Supplied information:
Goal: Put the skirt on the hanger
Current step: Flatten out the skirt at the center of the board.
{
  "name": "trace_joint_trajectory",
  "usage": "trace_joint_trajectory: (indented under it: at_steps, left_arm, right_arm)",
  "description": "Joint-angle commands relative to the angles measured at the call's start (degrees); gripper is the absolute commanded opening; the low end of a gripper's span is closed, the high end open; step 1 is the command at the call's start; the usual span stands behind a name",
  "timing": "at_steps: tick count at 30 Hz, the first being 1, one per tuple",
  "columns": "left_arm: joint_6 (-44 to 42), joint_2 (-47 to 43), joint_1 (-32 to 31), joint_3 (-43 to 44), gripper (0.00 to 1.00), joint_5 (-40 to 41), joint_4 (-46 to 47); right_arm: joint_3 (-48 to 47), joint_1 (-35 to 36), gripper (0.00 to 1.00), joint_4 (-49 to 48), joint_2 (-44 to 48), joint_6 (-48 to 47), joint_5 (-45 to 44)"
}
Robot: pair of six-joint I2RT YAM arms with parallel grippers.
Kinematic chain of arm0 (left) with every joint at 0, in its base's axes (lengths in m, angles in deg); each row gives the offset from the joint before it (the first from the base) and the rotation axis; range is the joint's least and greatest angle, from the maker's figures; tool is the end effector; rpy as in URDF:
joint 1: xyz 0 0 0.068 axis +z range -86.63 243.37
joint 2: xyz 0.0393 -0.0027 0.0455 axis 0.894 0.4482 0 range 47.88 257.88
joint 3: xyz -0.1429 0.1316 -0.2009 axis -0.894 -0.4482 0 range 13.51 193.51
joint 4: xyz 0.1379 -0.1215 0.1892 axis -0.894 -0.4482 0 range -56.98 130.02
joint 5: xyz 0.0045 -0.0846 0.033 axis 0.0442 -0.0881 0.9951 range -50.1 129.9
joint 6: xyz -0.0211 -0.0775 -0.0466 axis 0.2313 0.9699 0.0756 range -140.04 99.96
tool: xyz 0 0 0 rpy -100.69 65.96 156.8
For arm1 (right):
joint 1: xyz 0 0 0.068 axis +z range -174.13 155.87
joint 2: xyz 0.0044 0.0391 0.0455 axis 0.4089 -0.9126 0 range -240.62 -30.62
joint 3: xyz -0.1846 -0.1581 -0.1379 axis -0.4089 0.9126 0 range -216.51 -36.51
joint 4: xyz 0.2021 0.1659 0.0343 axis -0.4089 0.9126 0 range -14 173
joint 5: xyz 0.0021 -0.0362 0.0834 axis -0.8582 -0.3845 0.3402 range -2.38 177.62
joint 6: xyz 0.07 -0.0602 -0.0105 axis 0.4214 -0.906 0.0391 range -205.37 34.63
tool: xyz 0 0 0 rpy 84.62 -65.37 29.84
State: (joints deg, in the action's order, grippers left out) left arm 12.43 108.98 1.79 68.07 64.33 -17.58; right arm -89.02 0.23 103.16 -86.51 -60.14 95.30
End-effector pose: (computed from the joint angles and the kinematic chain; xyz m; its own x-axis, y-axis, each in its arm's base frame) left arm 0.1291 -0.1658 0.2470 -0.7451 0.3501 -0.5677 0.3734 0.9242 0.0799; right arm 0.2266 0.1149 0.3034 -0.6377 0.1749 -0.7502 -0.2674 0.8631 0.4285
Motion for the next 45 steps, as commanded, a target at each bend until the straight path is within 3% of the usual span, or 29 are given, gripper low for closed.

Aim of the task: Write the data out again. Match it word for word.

Problem solution:
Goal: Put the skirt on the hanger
Current step: Flatten out the skirt at the center of the board.
{
  "name": "trace_joint_trajectory",
  "usage": "trace_joint_trajectory: (indented under it: at_steps, left_arm, right_arm)",
  "description": "Joint-angle commands relative to the angles measured at the call's start (degrees); gripper is the absolute commanded opening; the low end of a gripper's span is closed, the high end open; step 1 is the command at the call's start; the usual span stands behind a name",
  "timing": "at_steps: tick count at 30 Hz, the first being 1, one per tuple",
  "columns": "left_arm: joint_6 (-44 to 42), joint_2 (-47 to 43), joint_1 (-32 to 31), joint_3 (-43 to 44), gripper (0.00 to 1.00), joint_5 (-40 to 41), joint_4 (-46 to 47); right_arm: joint_3 (-48 to 47), joint_1 (-35 to 36), gripper (0.00 to 1.00), joint_4 (-49 to 48), joint_2 (-44 to 48), joint_6 (-48 to 47), joint_5 (-45 to 44)"
}
Robot: pair of six-joint I2RT YAM arms with parallel grippers.
Kinematic chain of arm0 (left) with every joint at 0, in its base's axes (lengths in m, angles in deg); each row gives the offset from the joint before it (the first from the base) and the rotation axis; range is the joint's least and greatest angle, from the maker's figures; tool is the end effector; rpy as in URDF:
joint 1: xyz 0 0 0.068 axis +z range -86.63 243.37
joint 2: xyz 0.0393 -0.0027 0.0455 axis 0.894 0.4482 0 range 47.88 257.88
joint 3: xyz -0.1429 0.1316 -0.2009 axis -0.894 -0.4482 0 range 13.51 193.51
joint 4: xyz 0.1379 -0.1215 0.1892 axis -0.894 -0.4482 0 range -56.98 130.02
joint 5: xyz 0.0045 -0.0846 0.033 axis 0.0442 -0.0881 0.9951 range -50.1 129.9
joint 6: xyz -0.0211 -0.0775 -0.0466 axis 0.2313 0.9699 0.0756 range -140.04 99.96
tool: xyz 0 0 0 rpy -100.69 65.96 156.8
For arm1 (right):
joint 1: xyz 0 0 0.068 axis +z range -174.13 155.87
joint 2: xyz 0.0044 0.0391 0.0455 axis 0.4089 -0.9126 0 range -240.62 -30.62
joint 3: xyz -0.1846 -0.1581 -0.1379 axis -0.4089 0.9126 0 range -216.51 -36.51
joint 4: xyz 0.2021 0.1659 0.0343 axis -0.4089 0.9126 0 range -14 173
joint 5: xyz 0.0021 -0.0362 0.0834 axis -0.8582 -0.3845 0.3402 range -2.38 177.62
joint 6: xyz 0.07 -0.0602 -0.0105 axis 0.4214 -0.906 0.0391 range -205.37 34.63
tool: xyz 0 0 0 rpy 84.62 -65.37 29.84
State: (joints deg, in the action's order, grippers left out) left arm 12.43 108.98 1.79 68.07 64.33 -17.58; right arm -89.02 0.23 103.16 -86.51 -60.14 95.30
End-effector pose: (computed from the joint angles and the kinematic chain; xyz m; its own x-axis, y-axis, each in its arm's base frame) left arm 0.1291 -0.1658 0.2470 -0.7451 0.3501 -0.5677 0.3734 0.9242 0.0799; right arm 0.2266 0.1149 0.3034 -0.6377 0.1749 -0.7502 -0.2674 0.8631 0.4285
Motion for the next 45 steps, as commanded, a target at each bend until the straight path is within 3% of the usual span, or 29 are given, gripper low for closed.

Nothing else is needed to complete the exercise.